À ce sujet, des progrès intéressants ont été accomplis la semaine dernière à Montréal alors que les pays signataires de la Convention sur la diversité biologique se réunissaient pour étoffer la mise en oeuvre du traité, qui souffrait de plusieurs lacunes.
Dressant un bilan des travaux des centaines de délégués réunis à l'édifice de l'OACI, Arthur Nogueira, responsable de la mise en oeuvre au Secrétariat de la CDB, précisait hier au Devoir que la «conférence avait atteint ses objectifs principaux».

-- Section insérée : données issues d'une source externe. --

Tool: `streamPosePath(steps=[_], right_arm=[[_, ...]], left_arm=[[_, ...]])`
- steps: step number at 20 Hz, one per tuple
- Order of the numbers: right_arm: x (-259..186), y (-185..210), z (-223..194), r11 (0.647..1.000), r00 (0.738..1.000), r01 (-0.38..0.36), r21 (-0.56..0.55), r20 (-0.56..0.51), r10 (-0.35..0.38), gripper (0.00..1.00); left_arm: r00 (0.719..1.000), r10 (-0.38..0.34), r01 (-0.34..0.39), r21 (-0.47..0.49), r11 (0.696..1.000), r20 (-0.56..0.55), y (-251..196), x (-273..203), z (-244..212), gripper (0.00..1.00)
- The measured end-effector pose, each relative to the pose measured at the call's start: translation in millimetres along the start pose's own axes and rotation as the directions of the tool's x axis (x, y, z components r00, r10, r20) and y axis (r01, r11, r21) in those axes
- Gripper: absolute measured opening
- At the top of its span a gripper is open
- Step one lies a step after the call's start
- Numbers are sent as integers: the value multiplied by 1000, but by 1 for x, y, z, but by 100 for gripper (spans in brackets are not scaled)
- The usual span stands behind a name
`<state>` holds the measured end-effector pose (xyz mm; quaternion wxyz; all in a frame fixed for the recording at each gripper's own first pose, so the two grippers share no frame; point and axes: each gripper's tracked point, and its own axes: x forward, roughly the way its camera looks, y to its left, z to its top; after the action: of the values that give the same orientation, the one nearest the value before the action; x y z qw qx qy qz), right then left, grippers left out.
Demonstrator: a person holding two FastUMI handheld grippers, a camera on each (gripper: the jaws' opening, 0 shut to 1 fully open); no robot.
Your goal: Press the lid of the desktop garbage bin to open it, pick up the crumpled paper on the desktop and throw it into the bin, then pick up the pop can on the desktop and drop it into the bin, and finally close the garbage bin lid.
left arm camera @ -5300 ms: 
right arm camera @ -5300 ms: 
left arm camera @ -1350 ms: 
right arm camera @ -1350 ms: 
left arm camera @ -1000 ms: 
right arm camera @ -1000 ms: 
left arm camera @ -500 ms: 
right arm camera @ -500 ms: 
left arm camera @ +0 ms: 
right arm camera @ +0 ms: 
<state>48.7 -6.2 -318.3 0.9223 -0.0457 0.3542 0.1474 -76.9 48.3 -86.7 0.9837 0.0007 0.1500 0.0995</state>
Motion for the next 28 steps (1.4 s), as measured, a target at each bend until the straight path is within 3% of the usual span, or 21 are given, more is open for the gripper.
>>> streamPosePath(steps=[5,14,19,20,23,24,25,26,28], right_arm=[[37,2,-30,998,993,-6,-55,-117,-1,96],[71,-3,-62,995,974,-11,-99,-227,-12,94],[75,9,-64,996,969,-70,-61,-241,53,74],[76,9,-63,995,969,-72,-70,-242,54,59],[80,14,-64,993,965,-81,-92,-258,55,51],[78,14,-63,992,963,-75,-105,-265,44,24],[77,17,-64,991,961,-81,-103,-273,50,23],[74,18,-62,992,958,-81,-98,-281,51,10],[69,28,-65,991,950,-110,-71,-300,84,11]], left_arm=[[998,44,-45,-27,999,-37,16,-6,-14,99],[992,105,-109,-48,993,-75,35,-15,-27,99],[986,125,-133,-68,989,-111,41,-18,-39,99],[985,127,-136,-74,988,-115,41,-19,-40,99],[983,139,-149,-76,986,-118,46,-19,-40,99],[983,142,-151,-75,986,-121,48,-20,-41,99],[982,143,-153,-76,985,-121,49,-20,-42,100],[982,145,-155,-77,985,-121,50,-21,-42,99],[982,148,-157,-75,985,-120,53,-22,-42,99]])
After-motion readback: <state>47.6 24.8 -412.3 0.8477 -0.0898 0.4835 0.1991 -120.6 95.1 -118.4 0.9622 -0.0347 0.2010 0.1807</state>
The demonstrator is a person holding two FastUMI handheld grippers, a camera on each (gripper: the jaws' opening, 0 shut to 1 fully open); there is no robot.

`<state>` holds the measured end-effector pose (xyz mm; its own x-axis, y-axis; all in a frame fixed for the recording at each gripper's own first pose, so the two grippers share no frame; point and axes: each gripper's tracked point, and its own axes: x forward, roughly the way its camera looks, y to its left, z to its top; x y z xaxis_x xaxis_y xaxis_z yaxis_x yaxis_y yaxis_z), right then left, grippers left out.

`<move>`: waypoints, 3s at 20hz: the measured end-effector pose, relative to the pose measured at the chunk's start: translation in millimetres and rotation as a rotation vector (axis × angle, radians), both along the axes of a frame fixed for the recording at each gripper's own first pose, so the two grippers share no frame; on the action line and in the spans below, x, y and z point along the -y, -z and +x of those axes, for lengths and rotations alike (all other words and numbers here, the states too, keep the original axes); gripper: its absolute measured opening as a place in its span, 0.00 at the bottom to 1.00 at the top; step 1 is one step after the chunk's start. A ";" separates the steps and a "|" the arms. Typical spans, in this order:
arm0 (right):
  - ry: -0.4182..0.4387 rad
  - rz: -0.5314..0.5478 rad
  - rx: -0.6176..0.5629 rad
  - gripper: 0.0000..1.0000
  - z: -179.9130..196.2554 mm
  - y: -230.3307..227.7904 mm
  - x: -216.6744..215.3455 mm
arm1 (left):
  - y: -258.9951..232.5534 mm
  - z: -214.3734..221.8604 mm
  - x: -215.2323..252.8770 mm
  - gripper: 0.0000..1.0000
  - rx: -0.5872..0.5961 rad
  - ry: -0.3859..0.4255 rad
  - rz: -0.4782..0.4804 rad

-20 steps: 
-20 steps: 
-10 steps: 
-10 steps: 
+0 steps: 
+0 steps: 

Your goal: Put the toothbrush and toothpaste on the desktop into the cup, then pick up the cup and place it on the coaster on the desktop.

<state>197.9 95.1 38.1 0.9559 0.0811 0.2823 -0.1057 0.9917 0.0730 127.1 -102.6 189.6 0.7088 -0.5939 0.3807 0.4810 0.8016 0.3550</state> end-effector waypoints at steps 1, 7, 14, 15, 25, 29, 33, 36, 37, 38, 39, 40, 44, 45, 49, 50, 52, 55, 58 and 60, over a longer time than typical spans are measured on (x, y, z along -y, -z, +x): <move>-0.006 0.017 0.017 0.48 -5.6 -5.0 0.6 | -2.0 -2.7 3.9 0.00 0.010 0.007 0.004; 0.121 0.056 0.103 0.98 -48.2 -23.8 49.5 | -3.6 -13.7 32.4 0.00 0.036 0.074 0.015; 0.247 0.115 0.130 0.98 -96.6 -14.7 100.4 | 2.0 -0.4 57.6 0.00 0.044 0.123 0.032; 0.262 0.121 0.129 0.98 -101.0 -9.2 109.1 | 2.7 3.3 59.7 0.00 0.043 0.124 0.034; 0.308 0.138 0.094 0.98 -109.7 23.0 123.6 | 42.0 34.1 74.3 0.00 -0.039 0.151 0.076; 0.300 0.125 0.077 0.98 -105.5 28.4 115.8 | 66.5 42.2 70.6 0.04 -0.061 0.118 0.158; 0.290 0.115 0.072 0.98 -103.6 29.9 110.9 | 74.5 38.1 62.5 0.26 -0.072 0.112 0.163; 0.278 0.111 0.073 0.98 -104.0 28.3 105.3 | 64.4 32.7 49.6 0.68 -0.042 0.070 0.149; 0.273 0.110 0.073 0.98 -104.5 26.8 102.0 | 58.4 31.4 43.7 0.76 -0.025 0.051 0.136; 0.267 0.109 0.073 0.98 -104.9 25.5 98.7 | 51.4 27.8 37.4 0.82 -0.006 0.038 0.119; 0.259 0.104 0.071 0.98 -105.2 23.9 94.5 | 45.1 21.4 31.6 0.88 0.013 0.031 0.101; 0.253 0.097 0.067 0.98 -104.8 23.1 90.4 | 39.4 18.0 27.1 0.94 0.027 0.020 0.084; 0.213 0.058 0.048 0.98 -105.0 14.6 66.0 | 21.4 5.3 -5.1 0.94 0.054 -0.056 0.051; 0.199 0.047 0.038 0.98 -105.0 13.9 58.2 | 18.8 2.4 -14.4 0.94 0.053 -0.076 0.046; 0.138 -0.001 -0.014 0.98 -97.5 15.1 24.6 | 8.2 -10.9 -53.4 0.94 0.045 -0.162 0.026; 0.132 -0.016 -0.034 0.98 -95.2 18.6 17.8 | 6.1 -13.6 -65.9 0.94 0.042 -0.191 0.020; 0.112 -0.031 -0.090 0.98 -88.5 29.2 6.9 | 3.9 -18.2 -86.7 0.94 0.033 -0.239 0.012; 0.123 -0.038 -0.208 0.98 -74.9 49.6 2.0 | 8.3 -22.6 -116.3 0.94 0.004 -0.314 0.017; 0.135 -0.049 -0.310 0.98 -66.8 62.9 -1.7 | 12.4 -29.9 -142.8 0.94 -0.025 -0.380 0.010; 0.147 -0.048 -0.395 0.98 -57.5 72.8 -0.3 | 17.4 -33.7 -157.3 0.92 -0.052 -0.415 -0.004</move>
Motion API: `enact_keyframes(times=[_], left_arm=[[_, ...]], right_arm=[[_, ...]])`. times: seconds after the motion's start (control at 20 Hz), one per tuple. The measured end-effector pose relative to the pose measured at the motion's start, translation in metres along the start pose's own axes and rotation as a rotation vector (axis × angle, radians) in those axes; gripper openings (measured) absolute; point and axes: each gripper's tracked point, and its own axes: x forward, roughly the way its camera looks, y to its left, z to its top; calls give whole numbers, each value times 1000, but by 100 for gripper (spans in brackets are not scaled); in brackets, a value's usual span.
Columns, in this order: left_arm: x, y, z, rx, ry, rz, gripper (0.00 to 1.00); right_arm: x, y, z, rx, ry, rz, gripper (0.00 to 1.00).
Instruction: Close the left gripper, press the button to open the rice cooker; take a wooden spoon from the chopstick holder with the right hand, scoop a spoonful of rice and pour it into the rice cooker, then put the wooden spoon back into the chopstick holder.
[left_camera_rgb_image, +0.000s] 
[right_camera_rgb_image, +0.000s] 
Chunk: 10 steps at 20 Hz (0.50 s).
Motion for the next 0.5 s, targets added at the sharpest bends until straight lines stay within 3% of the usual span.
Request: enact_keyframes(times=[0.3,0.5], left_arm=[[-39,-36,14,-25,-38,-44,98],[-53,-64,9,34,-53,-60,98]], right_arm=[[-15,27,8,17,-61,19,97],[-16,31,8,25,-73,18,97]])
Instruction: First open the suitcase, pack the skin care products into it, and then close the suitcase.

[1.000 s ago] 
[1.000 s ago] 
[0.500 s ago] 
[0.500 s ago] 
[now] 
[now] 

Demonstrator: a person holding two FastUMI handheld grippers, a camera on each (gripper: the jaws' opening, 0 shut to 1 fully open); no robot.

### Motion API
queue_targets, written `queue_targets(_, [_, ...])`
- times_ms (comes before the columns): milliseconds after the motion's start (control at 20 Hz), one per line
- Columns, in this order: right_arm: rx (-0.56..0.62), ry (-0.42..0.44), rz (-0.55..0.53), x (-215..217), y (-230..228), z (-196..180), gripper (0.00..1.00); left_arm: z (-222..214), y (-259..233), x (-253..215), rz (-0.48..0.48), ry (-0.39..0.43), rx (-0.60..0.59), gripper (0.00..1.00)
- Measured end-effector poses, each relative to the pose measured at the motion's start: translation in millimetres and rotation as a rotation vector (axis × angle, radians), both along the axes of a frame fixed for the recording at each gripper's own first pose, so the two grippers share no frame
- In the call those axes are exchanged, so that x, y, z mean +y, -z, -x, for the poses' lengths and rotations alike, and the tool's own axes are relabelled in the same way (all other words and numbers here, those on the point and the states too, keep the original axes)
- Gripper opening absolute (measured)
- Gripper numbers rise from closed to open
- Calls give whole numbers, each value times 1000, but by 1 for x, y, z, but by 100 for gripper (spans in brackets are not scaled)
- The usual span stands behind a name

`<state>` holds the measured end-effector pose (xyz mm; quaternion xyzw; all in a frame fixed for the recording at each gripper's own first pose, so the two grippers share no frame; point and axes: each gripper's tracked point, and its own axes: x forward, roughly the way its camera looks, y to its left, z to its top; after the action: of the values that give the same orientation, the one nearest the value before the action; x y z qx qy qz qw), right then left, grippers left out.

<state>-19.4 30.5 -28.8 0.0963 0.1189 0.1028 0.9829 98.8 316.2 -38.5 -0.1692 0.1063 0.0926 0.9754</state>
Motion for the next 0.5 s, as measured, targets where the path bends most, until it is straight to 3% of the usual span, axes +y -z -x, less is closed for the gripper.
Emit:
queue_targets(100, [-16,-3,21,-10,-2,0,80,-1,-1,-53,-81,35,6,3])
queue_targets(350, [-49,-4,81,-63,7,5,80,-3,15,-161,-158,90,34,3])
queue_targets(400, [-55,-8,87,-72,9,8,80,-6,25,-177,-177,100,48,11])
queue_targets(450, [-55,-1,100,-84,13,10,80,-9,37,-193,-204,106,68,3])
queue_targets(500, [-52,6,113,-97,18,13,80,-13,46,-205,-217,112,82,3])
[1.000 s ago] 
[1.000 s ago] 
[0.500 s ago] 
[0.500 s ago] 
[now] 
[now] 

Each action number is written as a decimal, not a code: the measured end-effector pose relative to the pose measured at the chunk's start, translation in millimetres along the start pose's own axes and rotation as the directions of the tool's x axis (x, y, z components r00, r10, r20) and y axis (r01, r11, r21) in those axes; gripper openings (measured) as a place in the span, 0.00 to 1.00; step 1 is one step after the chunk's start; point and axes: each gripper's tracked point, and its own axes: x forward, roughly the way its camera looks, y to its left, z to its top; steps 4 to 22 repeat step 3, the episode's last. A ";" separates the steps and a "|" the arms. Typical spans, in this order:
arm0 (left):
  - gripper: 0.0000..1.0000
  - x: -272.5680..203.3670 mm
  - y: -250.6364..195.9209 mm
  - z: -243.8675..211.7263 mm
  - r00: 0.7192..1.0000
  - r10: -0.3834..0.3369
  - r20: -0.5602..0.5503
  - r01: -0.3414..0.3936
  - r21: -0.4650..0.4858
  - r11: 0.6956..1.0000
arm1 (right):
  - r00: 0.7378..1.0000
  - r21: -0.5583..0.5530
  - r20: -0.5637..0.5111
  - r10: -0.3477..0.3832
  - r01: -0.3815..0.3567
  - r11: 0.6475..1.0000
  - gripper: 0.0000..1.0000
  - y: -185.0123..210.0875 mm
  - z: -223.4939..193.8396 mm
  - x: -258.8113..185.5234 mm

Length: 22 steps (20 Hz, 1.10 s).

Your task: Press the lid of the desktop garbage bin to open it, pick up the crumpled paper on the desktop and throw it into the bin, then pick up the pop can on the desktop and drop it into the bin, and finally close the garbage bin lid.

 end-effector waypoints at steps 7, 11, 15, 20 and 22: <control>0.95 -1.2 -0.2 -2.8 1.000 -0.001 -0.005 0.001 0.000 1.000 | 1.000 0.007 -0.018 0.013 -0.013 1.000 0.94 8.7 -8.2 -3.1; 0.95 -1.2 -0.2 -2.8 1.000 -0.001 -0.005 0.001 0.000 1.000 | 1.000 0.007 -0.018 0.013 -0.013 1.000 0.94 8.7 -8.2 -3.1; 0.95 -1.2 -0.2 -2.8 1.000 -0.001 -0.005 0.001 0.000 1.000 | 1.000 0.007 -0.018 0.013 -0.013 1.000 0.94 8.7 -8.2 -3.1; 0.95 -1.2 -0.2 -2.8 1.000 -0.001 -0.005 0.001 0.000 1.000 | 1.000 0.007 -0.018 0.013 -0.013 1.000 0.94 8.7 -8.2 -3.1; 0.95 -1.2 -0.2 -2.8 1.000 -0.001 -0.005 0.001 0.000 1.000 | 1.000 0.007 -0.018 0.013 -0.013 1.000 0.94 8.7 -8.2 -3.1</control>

Les outils permettant d'évaluer l'amélioration ou la disparition des espèces vont être beaucoup plus opérationnels que dans le passé, expliquait-il. Il a aussi été convenu que les rapports d'étape fournis par chaque pays seront désormais simplifiés. Ces rapports ne se limiteront plus à décrire l'arsenal juridique consacré à la conservation, un arsenal souvent inutilisé, mais à dresser des bilans factuels et concrets de l'état des espèces vivantes. De plus, les pays ont convenu à Montréal d'utiliser désormais des indicateurs biologiques qui permettront d'évaluer factuellement la santé de leur écosystèmes.
Au chapitre de la coopération entre les différentes conventions, il a aussi été décidé de créer des partenariats avec les gouvernements et le secteur privé afin de multiplier les initiatives sur le terrain, de favoriser l'adoption de politiques de conservation par les entreprises et surtout l'intégration du coût de la conservation dans les coûts de production, comme on l'a fait pour améliorer les conditions de la main-d'oeuvre au début du XXe siècle même si cela semblait impensable à l'époque, explique M. Nogueira.